Back in the 1990's, optimism and over confidence led us to the delusion that with the right book, and our own cleverness, we could conquer all we faced as parents. We didn't realize then how necessary it is to have adults actively in your children's lives to model values-- living striving and caring lives. Those 22 kids grew to be mensches, in some measure, because of the loving hand and ear these dinner guests have given--still give-- to one another's children.

The synagogue, I think, like Ilene and Mark's home, made space and time for us to really get to know each other, and to celebrate together. We engaged in learning that bound us together with a shared language. Torah helped us express and develop our values in word and deed. We got on buses to march on Washington, packed food baskets and raised funds for those in need.

 The synagogue was like a hearth reflecting a heart--values, enabling surviving and thriving as parents and citizens of the world.


In short, when we raised a glass of wine last night, we were toasting a group that has lifted each other's families up in the good and from the crud. We were toasting people who had encouraged and inspired one another to live more intentionally.

Last night, someone said to me, "Our children's lives are so different than ours. What will synagogues look like for them?"

I'm sorry to say, I work on that every day in my job, and don't know the answer.
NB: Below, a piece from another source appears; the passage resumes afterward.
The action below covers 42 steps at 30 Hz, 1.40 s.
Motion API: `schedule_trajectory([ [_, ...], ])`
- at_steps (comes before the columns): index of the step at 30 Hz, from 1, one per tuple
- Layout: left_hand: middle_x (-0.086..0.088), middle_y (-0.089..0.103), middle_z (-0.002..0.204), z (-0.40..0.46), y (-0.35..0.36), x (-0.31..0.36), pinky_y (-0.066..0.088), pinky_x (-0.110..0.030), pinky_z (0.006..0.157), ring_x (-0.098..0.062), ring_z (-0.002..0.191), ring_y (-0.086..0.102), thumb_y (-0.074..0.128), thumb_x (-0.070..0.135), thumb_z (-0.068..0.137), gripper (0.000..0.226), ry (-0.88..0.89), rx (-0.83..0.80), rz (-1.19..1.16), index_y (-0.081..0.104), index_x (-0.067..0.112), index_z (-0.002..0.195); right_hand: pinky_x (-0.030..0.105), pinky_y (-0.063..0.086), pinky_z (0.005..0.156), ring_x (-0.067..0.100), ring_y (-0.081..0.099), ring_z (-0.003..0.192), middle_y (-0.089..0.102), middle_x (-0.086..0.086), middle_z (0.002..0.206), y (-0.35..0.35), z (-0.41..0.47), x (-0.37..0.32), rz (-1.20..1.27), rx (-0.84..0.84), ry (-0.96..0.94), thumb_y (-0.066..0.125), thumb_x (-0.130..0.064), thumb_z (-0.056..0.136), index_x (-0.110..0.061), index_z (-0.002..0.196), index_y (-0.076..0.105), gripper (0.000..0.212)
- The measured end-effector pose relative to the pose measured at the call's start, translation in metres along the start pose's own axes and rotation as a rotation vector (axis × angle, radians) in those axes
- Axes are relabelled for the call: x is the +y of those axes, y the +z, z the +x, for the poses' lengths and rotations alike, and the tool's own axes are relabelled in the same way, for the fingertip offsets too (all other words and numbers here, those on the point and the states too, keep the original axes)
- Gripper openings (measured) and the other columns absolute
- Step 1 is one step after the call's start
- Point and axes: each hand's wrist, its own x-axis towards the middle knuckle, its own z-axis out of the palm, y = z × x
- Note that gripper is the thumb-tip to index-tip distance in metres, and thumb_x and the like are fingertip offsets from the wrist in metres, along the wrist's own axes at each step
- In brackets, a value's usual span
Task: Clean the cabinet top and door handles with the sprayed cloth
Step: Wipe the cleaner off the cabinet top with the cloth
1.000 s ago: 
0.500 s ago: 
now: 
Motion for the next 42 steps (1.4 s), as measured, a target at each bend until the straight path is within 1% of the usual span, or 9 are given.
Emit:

What we do know, is that our adult children live in as challenging, if not more challenging world than we ever imagined. All the technology in the universe won't be enough to help them conquer what's ahead for them personally or what's churning in the globe.

One wish, I think we all hold for the 22 is  that they will grow to have a long table of friends to lift them up and navigate our crazy-assed world so they can leave it just a little better and they can find a little more wisdom, comfort and laughter. Our wish is for them to inherit their Jewish story, to enrich them, and the world.

What's the chance? What will it take?